**What the exercise asks**
Among the entries below, one stretch runs from the line that contains "It looks (tilt;" through the line that contains "In picture 2 the". Repeat that stretch exactly, ends included, and only that.
Start of Entries shown
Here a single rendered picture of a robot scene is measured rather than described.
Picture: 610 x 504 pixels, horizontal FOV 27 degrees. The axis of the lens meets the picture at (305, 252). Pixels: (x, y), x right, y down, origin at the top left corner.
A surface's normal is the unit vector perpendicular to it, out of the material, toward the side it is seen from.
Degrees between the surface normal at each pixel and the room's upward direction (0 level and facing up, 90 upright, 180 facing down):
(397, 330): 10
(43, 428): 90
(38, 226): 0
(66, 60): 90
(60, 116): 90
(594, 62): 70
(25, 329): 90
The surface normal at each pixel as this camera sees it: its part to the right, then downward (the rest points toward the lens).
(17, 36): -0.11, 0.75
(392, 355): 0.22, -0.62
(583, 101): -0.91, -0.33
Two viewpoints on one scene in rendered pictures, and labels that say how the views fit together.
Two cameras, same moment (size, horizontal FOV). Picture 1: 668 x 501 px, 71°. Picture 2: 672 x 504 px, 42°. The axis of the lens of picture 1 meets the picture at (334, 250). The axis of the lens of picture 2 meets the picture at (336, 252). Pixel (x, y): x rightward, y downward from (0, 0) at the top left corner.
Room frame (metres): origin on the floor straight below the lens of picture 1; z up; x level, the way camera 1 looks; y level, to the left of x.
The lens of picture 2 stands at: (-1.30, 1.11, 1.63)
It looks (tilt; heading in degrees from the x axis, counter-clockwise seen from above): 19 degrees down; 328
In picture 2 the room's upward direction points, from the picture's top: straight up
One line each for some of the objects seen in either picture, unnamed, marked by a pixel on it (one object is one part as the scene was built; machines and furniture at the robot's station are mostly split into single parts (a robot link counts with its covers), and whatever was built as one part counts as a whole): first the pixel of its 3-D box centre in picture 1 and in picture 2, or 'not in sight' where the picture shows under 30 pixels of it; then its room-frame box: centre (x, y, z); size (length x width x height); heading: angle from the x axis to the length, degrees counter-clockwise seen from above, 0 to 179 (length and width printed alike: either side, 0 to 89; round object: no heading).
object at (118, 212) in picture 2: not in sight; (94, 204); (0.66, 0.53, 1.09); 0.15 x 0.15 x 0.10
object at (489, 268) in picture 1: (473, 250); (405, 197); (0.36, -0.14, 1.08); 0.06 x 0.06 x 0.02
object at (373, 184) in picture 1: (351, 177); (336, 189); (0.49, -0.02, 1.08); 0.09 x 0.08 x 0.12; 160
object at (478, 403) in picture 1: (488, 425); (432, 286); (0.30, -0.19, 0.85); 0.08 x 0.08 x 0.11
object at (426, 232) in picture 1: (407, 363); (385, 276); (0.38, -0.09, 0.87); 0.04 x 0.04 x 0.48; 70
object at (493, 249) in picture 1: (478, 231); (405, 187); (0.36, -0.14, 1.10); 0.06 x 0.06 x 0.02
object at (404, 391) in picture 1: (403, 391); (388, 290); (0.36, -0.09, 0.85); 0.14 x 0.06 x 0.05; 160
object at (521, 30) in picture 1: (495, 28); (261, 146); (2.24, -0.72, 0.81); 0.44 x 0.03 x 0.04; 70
End of Entries shown
**Output of the exercise**
It looks (tilt; heading in degrees from the x axis, counter-clockwise seen from above): 19 degrees down; 328
In picture 2 the room's upward direction points, from the picture's top: straight up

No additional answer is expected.